Book Synopsis The Economics of Inflation by : Constantino Bresciani-Turroni
Download or read book The Economics of Inflation written by Constantino Bresciani-Turroni and published by Routledge. This book was released on 2013-05-13 with total page 467 pages. Available in PDF, EPUB and Kindle. Book excerpt: The Economics of Inflation provides a comprehensive analysis of economic conditions in Germany under the Great Inflation and discusses inflationary conditions in general. The analysis is supported by extensive statistical material. * For this translation the author thoroughly revised the original work * Includes an appendix on German economic conditions in the years following the monetary reform, 1923-24
Book Synopsis Macroeconomic Policy and a Living Wage by : Donald R. Stabile
Download or read book Macroeconomic Policy and a Living Wage written by Donald R. Stabile and published by Springer. This book was released on 2018-10-29 with total page 303 pages. Available in PDF, EPUB and Kindle. Book excerpt: This book offers a new interpretation of the Employment Act of 1946. It argues that in addition to Keynesian economics, the idea of a living wage was also part of the background leading up to the Employment Act. The Act mandated that the president prepare an Economic Report on the state of the economy and how to improve it, and the idea of a living wage was an essential issue in those Economic Reports for over two decades. The author argues that macroeconomic policy in the USA consisted of a dual approach of using a living wage to increase consumption with higher wages, and fiscal policy to create jobs and higher levels of consumption, therefore forming a hybrid system of redistributive economics. An important read for scholars of economic history, this book explores Roosevelt’s role in the debates over the Employment Act in the 1940s, and underlines how Truman’s Fair Deal, Kennedy’s New Frontier and Johnson’s Great Society all had the ultimate goal of a living wage, despite their variations of its definition and name.

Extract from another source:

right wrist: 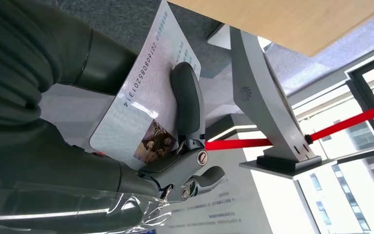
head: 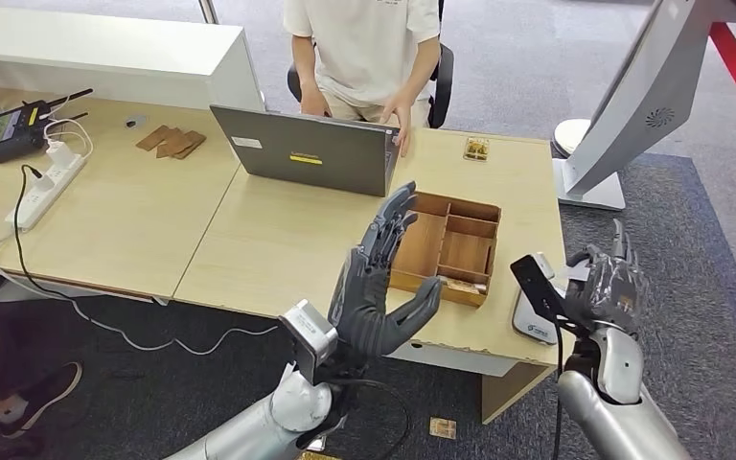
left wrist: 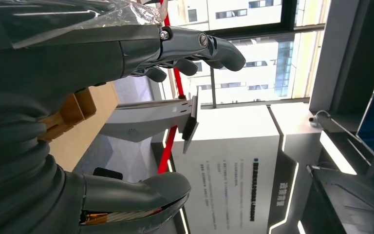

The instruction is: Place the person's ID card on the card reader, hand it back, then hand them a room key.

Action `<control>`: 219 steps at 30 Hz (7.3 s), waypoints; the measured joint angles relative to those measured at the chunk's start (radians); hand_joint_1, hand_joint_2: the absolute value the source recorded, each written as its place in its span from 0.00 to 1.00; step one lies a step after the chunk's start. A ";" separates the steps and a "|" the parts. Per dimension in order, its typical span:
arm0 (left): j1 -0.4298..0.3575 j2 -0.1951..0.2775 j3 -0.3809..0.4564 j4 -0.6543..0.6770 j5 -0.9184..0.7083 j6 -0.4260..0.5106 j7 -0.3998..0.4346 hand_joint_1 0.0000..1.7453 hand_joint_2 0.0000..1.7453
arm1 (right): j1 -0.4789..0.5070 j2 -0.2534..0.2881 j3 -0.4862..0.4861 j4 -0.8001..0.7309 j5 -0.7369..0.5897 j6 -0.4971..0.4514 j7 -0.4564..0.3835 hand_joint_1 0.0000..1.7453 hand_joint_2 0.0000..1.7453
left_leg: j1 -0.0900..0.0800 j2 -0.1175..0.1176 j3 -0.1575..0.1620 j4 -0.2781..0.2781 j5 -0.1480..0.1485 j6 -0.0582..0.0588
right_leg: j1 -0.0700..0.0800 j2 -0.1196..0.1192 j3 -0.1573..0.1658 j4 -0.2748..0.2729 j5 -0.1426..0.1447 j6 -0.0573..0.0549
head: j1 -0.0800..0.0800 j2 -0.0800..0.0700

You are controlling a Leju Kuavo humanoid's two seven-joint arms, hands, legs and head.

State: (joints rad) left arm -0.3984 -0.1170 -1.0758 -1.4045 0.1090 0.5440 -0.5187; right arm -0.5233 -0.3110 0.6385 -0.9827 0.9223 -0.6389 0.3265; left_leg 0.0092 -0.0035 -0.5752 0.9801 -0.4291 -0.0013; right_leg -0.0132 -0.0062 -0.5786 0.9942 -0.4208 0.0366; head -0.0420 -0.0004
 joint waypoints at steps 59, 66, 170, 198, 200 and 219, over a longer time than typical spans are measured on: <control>-0.034 -0.096 0.007 0.130 0.007 -0.158 -0.095 0.00 1.00 | -0.485 0.223 0.119 0.341 0.119 0.290 -0.042 0.00 1.00 | 0.000 0.000 -0.001 0.000 0.000 0.000 | 0.000 0.000 0.000 0.000 0.000 0.000 | 0.000 0.000; -0.035 -0.096 0.007 0.130 0.014 -0.140 -0.095 0.00 1.00 | -0.496 0.245 0.143 0.393 0.086 0.259 -0.049 0.00 1.00 | 0.000 0.000 -0.001 0.000 0.001 0.000 | 0.000 0.000 0.000 0.000 0.000 0.000 | 0.000 0.000; 0.020 -0.046 0.008 -0.005 -0.080 -0.052 0.020 0.00 1.00 | 0.002 0.238 0.210 0.210 0.325 0.032 -0.057 0.00 1.00 | 0.000 0.000 0.000 0.000 0.000 0.000 | 0.000 0.000 0.000 0.000 0.000 0.000 | 0.000 0.000; 0.037 -0.038 0.007 -0.020 -0.095 -0.109 0.015 0.00 1.00 | -0.069 0.260 0.209 0.352 0.340 0.011 -0.056 0.00 1.00 | 0.000 0.000 0.000 0.000 0.000 0.000 | 0.000 0.000 0.000 0.000 0.000 0.000 | 0.000 0.000; 0.037 -0.038 0.007 -0.020 -0.095 -0.109 0.015 0.00 1.00 | -0.072 0.261 0.209 0.358 0.339 0.017 -0.056 0.00 1.00 | 0.000 0.000 0.000 0.000 0.000 0.000 | 0.000 0.000 0.000 0.000 0.000 0.000 | 0.000 0.000; 0.037 -0.036 0.007 -0.020 -0.091 -0.066 0.015 0.00 1.00 | -0.100 0.300 0.207 0.423 0.325 0.022 -0.097 0.87 1.00 | 0.000 0.000 0.000 0.000 0.000 0.000 | 0.000 0.000 0.000 0.000 0.000 0.000 | 0.000 0.000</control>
State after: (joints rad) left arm -0.3617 -0.1526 -1.0685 -1.4240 0.0175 0.4785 -0.5035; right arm -0.6229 -0.0113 0.8454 -0.5593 1.2472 -0.6172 0.2297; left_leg 0.0094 -0.0035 -0.5753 0.9800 -0.4289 -0.0015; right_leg -0.0128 -0.0061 -0.5785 0.9944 -0.4209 0.0364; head -0.0420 -0.0004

Book Synopsis Living Wages, Equal Wages: Gender and Labour Market Policies in the United States by : Deborah M. Figart
Download or read book Living Wages, Equal Wages: Gender and Labour Market Policies in the United States written by Deborah M. Figart and published by Routledge. This book was released on 2005-07-08 with total page 276 pages. Available in PDF, EPUB and Kindle. Book excerpt: Wage setting has historically been a deeply political and cultural as well as economic process. This informative and accessible book explores how US wage regulations in the twentieth century took gender, race-ethnicity and class into account. Focusing on social reform movements for living wages and equal wages, it offers an interdisciplinary account of how women's work and the remuneration for that work has changed along with the massive transformations in the economy and family structures. The controversial issue of establishing living wages for all workers makes this book both a timely and indispensable contribution to this wide ranging debate, and it will surely become required reading for anyone with an interest in modern economic issues.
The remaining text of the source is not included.